Task brief
Go line by line through the entries below and copy those containing the string "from".

Items listed in a dataset
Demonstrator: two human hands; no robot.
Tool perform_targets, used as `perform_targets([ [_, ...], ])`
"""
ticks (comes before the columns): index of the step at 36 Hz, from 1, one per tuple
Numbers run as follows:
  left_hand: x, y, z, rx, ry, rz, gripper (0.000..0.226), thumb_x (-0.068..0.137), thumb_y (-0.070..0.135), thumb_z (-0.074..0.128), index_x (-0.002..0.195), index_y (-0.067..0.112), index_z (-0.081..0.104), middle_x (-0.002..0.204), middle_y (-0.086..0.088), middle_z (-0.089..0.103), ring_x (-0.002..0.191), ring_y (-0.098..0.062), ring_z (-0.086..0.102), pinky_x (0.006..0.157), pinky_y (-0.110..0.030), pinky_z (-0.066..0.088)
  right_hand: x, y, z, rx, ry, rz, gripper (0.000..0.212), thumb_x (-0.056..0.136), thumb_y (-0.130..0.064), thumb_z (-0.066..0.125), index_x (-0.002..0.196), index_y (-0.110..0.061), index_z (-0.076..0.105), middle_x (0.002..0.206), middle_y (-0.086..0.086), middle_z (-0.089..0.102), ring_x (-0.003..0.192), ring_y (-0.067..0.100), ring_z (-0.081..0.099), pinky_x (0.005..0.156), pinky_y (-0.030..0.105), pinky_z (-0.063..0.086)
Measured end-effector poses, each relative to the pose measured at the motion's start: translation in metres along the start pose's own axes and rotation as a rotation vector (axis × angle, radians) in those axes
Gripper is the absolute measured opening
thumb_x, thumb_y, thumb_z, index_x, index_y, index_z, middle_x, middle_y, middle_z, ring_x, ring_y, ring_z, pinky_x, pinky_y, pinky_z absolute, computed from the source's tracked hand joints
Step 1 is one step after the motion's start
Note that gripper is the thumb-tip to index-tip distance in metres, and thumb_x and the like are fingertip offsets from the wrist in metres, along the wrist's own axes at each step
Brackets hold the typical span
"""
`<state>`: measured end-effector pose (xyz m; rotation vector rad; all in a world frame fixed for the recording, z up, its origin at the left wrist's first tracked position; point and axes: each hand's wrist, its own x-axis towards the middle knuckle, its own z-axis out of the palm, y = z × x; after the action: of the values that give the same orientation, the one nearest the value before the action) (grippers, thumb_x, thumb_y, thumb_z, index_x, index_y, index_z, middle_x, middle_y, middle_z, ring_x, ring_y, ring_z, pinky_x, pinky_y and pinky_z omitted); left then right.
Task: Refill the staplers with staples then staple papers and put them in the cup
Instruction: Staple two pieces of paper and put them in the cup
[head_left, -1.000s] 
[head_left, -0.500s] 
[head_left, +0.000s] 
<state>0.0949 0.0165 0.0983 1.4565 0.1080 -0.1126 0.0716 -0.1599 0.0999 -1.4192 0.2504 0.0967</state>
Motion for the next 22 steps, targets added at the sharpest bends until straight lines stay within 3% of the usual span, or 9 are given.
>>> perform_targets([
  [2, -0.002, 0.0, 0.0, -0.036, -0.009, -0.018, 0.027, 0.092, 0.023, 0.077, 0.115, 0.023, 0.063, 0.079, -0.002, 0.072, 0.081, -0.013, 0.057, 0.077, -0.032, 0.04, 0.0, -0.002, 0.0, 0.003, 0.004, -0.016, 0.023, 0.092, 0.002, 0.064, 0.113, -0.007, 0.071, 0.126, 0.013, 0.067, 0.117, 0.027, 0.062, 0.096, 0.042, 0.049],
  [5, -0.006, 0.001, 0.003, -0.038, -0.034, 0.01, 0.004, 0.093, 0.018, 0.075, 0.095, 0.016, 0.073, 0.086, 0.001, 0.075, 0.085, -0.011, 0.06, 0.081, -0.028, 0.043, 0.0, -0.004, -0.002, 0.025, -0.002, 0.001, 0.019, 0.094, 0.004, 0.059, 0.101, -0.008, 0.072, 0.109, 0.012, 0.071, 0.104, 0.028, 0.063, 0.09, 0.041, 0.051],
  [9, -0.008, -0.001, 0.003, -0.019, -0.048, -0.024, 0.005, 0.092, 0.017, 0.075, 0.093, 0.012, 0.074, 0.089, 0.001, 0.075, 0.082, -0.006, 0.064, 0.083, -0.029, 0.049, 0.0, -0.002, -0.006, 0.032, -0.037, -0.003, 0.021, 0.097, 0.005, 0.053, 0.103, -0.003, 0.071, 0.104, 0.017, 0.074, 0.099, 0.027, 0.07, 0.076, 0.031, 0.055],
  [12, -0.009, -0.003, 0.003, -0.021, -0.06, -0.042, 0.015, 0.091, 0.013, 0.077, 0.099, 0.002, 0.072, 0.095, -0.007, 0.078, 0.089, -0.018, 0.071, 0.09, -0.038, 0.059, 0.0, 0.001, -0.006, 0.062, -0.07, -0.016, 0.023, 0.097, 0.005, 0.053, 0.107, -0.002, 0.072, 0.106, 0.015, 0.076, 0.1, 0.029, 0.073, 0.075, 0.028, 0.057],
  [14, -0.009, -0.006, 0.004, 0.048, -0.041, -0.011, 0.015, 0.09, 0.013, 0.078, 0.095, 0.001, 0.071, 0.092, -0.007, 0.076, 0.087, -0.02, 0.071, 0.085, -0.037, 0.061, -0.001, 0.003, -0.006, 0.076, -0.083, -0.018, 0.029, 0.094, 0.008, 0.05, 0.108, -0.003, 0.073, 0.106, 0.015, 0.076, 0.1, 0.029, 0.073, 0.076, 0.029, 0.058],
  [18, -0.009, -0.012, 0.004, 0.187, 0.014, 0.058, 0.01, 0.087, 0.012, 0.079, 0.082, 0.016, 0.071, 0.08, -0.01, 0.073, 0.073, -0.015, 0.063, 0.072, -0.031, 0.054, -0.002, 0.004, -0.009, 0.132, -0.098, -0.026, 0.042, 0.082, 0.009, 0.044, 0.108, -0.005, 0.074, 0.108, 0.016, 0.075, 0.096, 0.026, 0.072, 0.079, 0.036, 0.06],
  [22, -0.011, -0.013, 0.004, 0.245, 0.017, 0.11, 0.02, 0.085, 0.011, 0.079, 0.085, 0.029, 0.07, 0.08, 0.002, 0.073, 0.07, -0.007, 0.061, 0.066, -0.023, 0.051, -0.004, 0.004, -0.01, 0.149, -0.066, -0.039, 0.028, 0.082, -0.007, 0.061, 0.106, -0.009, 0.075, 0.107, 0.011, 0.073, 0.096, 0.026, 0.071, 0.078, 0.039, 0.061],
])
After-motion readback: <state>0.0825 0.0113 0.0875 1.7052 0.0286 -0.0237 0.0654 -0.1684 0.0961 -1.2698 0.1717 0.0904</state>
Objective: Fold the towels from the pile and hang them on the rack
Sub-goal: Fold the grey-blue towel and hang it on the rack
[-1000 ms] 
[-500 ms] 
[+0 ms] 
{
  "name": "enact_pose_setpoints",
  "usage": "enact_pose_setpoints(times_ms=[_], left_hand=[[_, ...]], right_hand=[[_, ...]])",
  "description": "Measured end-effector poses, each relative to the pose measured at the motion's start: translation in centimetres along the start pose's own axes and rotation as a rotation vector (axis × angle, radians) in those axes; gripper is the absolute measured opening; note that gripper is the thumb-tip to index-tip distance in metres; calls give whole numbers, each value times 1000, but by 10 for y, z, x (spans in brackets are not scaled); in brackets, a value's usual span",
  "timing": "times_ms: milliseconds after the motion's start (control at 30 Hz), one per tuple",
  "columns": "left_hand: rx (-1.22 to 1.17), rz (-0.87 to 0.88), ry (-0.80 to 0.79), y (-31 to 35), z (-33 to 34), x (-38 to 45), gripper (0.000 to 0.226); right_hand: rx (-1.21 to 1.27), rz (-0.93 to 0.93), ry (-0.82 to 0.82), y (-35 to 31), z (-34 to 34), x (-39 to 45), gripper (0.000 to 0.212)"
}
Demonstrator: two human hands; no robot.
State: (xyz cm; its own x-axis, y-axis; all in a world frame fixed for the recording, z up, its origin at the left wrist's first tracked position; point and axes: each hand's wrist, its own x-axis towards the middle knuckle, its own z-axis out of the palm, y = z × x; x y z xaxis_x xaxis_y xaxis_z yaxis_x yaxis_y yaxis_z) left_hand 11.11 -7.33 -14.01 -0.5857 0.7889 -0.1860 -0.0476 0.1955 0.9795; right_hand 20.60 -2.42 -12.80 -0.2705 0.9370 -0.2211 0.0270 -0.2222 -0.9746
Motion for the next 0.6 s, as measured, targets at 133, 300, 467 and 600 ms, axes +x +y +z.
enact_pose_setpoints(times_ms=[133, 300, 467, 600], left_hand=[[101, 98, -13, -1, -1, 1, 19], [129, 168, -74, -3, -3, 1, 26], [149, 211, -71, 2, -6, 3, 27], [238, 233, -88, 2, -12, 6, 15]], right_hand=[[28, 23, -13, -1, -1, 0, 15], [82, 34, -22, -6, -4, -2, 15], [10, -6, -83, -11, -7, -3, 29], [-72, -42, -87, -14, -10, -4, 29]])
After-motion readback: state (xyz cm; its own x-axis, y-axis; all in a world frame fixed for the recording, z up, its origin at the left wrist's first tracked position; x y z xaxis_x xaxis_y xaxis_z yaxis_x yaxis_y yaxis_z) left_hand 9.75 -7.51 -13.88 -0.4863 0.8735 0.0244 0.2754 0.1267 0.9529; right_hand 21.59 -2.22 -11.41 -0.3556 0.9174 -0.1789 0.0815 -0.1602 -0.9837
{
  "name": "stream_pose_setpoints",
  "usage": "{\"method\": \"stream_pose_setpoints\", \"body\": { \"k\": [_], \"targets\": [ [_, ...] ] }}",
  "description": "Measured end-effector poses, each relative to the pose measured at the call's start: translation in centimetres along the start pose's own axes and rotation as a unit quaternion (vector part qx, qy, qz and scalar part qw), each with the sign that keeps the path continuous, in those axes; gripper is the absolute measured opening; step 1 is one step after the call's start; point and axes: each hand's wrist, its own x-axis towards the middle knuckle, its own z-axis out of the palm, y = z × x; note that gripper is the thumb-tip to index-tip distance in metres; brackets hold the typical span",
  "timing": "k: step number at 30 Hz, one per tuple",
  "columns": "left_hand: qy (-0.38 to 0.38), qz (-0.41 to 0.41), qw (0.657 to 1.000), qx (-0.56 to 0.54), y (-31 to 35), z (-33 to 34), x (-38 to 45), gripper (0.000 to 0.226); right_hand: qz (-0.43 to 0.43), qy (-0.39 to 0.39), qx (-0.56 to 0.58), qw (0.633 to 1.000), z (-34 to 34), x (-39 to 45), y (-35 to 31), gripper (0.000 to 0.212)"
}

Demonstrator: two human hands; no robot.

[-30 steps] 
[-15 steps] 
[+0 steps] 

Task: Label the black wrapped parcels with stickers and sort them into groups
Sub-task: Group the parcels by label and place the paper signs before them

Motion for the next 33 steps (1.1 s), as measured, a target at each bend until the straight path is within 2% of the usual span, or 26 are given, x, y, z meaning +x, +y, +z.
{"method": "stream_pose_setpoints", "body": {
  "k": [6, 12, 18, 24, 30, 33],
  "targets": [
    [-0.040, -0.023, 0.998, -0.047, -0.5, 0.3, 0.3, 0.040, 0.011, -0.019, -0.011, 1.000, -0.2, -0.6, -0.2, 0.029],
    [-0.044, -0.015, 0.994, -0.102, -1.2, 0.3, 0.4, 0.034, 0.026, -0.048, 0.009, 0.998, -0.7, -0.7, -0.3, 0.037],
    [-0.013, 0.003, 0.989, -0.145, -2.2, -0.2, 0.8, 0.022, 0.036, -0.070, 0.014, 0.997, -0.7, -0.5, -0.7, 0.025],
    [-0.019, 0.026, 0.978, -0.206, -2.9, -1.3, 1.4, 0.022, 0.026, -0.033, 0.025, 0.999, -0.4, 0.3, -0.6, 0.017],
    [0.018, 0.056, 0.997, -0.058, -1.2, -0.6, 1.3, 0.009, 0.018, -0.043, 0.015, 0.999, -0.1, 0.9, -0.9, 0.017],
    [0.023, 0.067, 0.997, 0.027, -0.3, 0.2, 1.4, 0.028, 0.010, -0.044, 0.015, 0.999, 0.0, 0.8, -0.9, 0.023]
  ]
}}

Answer to this task
ticks (comes before the columns): index of the step at 36 Hz, from 1, one per tuple
thumb_x, thumb_y, thumb_z, index_x, index_y, index_z, middle_x, middle_y, middle_z, ring_x, ring_y, ring_z, pinky_x, pinky_y, pinky_z absolute, computed from the source's tracked hand joints
Note that gripper is the thumb-tip to index-tip distance in metres, and thumb_x and the like are fingertip offsets from the wrist in metres, along the wrist's own axes at each step
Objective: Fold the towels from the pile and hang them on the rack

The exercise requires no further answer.